2. How may the transparency of the Aarogya Setu application be improved?

The Aarogya Setu application represents an information-collection exercise at an unprecedented scale in a time of an unprecedented crisis. In this circumstance, the value of transparency cannot be understated which could be met by making the application open-source. However, while doing this, it is essential that any vulnerabilities related to the app should be addressed without putting the privacy interests of millions of users at risk. Additionally, the shift to a decentralised model of contact sharing, or the use of dynamic device IDs are also potential approaches to further safeguard user privacy in this exercise.

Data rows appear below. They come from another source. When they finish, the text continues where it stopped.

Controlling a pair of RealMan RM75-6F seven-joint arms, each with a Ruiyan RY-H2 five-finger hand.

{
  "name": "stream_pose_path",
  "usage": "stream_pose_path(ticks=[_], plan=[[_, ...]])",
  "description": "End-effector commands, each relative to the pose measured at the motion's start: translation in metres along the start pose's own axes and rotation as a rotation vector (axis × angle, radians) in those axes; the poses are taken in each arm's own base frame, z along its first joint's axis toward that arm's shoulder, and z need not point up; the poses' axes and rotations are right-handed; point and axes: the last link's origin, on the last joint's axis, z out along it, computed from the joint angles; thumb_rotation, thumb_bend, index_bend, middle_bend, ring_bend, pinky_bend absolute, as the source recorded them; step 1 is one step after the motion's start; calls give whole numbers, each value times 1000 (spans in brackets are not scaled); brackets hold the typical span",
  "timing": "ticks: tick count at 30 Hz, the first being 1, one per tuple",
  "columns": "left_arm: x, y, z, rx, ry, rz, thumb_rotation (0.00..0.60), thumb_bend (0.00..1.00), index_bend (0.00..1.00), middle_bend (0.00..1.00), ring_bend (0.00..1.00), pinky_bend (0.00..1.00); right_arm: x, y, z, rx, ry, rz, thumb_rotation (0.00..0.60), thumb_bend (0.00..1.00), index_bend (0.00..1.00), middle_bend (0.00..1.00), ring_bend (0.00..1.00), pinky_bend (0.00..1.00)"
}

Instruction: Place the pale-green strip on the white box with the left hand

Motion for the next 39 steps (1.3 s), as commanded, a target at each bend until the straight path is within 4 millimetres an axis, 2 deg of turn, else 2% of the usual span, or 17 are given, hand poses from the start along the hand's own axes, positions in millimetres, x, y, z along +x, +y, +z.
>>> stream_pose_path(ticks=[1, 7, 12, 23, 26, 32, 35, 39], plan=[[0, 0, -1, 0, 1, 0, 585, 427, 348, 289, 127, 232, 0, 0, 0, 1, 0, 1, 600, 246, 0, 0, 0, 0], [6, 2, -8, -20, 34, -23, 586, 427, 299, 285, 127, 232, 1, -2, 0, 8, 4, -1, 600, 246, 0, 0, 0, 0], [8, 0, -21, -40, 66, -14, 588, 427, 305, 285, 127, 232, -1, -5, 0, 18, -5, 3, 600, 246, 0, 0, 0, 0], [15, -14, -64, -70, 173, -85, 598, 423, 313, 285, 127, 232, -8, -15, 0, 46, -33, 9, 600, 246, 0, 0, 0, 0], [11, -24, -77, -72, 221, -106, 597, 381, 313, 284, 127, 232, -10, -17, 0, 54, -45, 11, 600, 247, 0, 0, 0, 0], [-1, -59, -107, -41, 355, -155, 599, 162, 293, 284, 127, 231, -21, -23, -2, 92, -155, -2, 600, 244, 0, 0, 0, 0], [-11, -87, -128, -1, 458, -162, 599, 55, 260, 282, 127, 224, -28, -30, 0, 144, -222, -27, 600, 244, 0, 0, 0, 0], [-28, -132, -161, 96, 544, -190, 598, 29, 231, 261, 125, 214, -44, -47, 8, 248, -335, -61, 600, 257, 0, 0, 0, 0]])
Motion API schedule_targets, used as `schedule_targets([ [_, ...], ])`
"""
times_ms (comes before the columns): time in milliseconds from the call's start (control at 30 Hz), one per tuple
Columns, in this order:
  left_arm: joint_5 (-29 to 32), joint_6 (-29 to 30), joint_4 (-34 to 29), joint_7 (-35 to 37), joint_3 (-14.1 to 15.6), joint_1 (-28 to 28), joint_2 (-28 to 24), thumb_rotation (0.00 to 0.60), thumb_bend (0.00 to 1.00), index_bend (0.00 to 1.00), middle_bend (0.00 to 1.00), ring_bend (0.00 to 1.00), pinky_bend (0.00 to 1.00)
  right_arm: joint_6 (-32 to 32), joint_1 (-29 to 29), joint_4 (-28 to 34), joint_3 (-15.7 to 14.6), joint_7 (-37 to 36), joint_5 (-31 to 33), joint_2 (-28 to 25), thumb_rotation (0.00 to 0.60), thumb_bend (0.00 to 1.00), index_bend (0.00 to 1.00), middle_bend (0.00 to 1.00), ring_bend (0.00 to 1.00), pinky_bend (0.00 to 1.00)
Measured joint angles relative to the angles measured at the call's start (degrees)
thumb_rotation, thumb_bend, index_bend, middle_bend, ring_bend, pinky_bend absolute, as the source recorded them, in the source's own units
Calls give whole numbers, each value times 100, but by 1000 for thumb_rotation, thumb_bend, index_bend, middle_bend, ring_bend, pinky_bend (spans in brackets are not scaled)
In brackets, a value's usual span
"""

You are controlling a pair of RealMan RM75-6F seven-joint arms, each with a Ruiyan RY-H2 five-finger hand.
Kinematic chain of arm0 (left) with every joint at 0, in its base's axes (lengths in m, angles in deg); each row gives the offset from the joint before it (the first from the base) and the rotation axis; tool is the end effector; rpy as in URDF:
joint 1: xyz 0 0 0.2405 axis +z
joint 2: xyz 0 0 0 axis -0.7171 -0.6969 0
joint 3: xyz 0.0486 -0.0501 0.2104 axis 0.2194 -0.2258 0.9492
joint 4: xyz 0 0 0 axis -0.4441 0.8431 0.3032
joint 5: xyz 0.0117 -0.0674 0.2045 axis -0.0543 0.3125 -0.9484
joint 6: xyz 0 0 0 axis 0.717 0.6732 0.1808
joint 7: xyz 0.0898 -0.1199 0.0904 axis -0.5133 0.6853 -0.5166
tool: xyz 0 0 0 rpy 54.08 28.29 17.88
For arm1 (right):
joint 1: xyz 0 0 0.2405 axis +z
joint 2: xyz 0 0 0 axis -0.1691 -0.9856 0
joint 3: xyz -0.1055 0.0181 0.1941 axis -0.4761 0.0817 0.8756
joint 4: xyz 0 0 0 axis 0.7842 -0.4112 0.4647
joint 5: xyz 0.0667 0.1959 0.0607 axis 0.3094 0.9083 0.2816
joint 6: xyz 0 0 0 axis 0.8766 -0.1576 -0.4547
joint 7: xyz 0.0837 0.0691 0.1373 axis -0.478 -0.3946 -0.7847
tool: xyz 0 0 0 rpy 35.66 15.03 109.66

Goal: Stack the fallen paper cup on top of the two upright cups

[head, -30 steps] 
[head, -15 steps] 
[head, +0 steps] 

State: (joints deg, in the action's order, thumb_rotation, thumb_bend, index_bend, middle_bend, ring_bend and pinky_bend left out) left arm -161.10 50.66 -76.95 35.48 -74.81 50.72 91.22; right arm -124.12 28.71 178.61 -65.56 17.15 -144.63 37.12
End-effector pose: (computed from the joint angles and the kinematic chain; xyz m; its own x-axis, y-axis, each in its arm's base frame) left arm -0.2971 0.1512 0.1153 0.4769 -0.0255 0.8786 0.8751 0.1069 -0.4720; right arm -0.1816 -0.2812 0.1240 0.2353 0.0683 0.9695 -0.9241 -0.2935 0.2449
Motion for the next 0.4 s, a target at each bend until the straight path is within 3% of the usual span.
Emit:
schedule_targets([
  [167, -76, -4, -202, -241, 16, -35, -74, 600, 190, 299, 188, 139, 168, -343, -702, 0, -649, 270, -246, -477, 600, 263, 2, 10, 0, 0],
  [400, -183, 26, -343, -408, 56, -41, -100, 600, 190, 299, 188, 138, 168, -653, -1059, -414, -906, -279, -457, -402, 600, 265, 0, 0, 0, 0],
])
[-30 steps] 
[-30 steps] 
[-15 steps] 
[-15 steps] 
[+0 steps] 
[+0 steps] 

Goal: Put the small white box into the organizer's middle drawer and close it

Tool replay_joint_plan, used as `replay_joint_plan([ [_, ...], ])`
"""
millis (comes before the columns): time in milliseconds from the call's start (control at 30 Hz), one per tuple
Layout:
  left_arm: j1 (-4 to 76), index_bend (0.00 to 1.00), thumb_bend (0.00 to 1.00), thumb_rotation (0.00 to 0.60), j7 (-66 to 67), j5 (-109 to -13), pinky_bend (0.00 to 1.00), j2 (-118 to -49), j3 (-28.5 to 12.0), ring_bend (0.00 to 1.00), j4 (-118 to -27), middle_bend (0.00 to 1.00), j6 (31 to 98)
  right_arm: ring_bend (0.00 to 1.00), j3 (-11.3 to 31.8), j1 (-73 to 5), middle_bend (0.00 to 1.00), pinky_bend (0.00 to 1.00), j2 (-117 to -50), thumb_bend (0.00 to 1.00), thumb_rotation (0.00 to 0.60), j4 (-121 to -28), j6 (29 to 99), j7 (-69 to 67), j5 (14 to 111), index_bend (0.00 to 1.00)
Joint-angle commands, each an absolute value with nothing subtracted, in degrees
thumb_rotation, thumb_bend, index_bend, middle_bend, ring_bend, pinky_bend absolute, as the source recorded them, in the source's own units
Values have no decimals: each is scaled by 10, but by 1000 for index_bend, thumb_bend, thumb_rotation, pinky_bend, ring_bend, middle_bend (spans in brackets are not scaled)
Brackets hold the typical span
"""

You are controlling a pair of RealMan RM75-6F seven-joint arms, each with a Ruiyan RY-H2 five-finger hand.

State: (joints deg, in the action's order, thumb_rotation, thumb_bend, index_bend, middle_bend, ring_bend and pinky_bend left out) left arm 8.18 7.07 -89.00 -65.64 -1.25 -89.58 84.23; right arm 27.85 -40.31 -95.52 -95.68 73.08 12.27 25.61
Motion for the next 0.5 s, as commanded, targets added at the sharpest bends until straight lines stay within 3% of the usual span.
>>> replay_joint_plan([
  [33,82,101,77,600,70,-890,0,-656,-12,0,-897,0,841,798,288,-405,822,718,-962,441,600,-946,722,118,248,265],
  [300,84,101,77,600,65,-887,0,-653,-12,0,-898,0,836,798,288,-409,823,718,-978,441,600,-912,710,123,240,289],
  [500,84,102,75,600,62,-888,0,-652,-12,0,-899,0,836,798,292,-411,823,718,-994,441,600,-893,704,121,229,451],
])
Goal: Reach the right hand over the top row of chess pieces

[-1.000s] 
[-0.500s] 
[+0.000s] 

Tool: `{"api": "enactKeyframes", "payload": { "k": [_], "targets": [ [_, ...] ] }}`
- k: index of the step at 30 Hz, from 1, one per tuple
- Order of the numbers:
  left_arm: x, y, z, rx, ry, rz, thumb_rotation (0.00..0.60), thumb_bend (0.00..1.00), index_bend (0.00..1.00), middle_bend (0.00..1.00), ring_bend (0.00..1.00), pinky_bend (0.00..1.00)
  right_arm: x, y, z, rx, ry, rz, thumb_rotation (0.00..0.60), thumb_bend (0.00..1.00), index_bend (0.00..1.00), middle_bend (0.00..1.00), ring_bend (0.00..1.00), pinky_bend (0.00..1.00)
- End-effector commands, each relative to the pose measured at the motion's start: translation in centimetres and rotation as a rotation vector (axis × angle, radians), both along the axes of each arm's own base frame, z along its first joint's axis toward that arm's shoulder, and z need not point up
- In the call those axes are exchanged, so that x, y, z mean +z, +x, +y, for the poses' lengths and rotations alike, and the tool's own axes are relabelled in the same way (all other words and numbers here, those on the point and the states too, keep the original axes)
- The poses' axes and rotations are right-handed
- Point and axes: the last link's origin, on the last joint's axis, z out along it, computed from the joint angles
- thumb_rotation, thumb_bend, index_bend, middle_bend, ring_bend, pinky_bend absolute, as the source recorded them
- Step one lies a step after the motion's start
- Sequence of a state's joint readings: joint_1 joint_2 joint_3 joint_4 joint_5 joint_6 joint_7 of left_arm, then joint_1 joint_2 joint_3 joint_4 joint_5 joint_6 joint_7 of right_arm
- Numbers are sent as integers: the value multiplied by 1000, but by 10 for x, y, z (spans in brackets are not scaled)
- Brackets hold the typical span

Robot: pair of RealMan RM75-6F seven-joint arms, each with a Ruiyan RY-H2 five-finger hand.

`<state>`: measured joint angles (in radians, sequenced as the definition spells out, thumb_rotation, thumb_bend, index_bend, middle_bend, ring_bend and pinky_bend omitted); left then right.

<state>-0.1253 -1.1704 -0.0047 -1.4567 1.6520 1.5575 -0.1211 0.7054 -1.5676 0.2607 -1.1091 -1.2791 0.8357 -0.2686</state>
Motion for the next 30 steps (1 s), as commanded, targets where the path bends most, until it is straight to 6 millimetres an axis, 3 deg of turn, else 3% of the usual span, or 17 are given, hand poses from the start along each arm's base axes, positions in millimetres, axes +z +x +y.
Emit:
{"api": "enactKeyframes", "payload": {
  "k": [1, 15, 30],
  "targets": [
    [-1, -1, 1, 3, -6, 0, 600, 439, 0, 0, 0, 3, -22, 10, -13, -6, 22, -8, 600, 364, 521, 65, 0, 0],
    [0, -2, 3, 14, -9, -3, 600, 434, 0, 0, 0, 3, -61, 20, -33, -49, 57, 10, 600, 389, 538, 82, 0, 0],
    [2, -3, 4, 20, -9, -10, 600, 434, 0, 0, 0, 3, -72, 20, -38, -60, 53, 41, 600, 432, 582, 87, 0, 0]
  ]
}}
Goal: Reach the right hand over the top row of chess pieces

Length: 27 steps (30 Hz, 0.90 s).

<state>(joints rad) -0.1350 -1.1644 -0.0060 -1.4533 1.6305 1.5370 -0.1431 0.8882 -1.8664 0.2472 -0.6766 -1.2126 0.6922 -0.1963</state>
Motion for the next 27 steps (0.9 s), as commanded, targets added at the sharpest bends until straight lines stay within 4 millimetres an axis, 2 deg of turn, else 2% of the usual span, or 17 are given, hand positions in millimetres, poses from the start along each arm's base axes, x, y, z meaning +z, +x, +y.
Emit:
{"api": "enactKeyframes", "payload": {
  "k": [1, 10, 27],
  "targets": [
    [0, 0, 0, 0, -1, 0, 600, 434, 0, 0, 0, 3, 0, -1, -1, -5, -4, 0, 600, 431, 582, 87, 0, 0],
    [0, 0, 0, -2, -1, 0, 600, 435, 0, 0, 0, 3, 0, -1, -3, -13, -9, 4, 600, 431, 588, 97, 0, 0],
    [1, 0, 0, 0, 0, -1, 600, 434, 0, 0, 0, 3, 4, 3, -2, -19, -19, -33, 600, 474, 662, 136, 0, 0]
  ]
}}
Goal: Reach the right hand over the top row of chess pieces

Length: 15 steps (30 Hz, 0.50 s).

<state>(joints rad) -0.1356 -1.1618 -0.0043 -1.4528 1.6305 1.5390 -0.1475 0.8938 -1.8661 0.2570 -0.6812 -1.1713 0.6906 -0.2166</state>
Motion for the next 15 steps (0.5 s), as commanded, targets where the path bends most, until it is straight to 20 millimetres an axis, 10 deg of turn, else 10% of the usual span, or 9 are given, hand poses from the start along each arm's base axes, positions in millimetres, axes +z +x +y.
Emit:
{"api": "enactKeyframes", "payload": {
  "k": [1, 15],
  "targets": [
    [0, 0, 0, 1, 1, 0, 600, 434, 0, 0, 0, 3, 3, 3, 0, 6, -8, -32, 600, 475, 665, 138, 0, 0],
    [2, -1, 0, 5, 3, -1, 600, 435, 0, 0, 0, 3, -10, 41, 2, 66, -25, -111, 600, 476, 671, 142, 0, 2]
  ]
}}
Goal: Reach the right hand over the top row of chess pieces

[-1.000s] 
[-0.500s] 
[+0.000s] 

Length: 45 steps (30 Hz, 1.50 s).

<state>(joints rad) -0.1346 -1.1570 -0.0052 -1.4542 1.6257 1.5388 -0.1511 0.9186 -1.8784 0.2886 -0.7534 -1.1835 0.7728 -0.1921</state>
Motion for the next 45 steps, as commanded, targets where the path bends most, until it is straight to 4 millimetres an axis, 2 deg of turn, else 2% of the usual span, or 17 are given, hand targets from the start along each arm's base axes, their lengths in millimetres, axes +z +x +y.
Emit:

To the extent feasible and permitted by the technical infrastructure of the app, the NIC may consider some of the approaches mentioned above to improve the transparency of the app.

3. How may the deployment of this app be made inclusive?

The Aarogya Setu app is an effective tool for contact tracing, and could potentially be linked to access to facilities like movement, travel and workforce participation for its users if such a decision was to be made by the Government. A vast majority of the population, however, lacks access to smartphones and therefore, would not be covered by the application. Hence, viable and feasible alternatives to ensure access for such individuals must be explored so that there is no exclusion or denial of access.

Vidhi’s ALTR team assisted the Government of India’s Empowered Group on Technology and Data Management in formulating the Aarogya Setu Data Access & Knowledge Sharing Protocol, 2020.